The First Goodbye

POSTED ON 15/03/2016

The First Goodbye

There’s a feeling you get when something big is about to happen. It’s that out-of-body experience where you are almost watching everything from a distance. You’ve gotten yourself there, but you aren’t sure how. Your heart is beating too fast even though your eyes seem to be taking things in too slow. Your stomach is a bit off. You’re smiling, you’re talking, but you aren’t quite hearing. I’ve had this feeling at all the big events in my life — my wedding, every time I went into labor, when I moved to California, my mother’s funeral. It’s the good with the bad. It’s the milestones.

Today I felt this way as I watched my firstborn board the bus to Outdoor Ed. Growing up in Boston, we had no such thing. A bunch of fifth graders off for a week in the woods, no parents allowed and no phone calls home. High school counselors taking care of kids from different schools brought together to kiss banana slugs and hike the hills. Botanists who all play multiple instruments and jam every night around the campfire. Sounds about as Caliornian as you can get. And it is a Californian rite of passage, one my husband went through at the very same camp when he was in fifth grade. It’s an amazing opportunity. My son was beyond excited to go, and I was excited for him.

So why was it so hard to watch him leave?

As parents, we spend our whole lives teaching our kids to be independent. We teach them to walk. We teach them to talk. We teach them to use utensils while eating (although all of my kids are still working on that one). We teach them to study, to ride bikes, to dream. We teach them to brush their own teeth, make their own beds, run their own showers. We celebrate their independence. This is the goal, after all: raise them to be good humans to unleash on the world. So we teach them to strike out on their own, make a difference, make their mark.

Then why do I want to climb in the bus and plop him on my lap for the ride?

It’s the great contradiction. As much as we are teaching our kids to be their own people, we are doing it within the bubble of our own home. We are there to pick them up when they fall. We reach those back teeth they can’t be relied on to brush. We soothe their nightmares, feed their dreams, wipe away their sorrows as reliably as we wipe their noses.

But when they board a bus on Monday, and you know you won’t see or hear from them until Friday, the truth of all this work finally hits you. They really are going to leave some day. And it’s going to be sooner rather than later.

My son is 11. If I do my job right, he’ll be off to college at 18. That leaves us only 7 years together, day in and day out. Sure, he’ll be able to call me every day when he is at college, but he won’t. He shouldn’t. (Yes, I am being noble — my innermost heart is screaming but he better as I type these words). If I do my job right, he won’t need me every day. But the hard thing is, that as his mother, I will always need him.

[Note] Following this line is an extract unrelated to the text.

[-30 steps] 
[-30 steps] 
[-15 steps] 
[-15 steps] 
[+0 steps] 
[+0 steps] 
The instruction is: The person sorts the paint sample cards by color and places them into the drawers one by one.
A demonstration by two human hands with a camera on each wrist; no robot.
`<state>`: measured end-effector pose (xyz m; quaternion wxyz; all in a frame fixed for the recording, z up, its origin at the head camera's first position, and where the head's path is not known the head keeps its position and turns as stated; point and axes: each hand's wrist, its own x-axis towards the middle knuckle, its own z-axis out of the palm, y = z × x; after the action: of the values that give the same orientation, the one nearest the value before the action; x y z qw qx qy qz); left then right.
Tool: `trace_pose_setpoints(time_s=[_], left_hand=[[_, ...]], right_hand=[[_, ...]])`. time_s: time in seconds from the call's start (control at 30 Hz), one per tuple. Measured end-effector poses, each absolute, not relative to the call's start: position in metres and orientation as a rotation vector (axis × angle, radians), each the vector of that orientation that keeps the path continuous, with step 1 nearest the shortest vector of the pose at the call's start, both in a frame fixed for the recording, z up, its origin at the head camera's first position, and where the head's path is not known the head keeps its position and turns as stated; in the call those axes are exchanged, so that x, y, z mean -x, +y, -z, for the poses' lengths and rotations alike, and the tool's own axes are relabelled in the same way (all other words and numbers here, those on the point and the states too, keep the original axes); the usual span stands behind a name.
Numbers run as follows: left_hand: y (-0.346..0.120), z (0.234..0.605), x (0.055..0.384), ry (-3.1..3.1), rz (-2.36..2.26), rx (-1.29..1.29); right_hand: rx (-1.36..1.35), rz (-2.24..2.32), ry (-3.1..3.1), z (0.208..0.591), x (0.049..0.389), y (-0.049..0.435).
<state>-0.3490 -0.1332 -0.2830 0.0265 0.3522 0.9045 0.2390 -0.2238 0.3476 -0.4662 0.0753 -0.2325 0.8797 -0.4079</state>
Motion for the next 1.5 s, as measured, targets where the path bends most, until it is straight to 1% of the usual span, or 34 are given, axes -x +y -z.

When you have kids, they become your oxygen. They are the best love song you ever heard. They are your bedtime story come to life. As you go about your day there is always a part of you that wonders what they are doing, where they are. If a siren rings in the distance, there is always a tiny part of you that wants instant reassurances that they are alright. When you have kids, they become your life. And ironically the mission of this life is to help them go out there and not need you anymore. And that all starts with the first goodbye.

When I was a college sophomore I called my parents and asked them to come visit for the weekend. There was a long pause and then my mother said in a matter-of-fact tone, “Yes, we will. And I am so glad you like us again.”

She never worried about me going away because she knew I would always come back. I was her third child, not her first pancake, so to speak, so she knew the rythmns of motherhood, the dance that is growing up. My adolescent rebellions were easy enough for her to follow. But I’m not so confident of a dance partner.

My dad is 87. I am 45. I talk to him every day despite the 3000 miles and multiple time zones between us. When I told him how I felt tonight he said not to worry, he said that no doubt my son was thinking about me too. They always do, he told me. Don’t worry. They’ll never fully leave you. And I guess that’s true. And I have the phone records to prove it.

I know the years ahead will be rough. This first goodbye will lead to so many more — mornings sleeping in rather than having breakfast together, parties late at night rather than family movies on the couch, drivers licenses, senior trips, girlfriends, the list goes on and on. I’m sure I’ll get this sick feeling every time he walks out that door.

But I’ll just have to know I’m helping him say hello to the world. And I’ll hold on to the fact that even if sometimes he says goodbye to me, his heart is always saying hello. And mine is here waiting, echoing all that love back.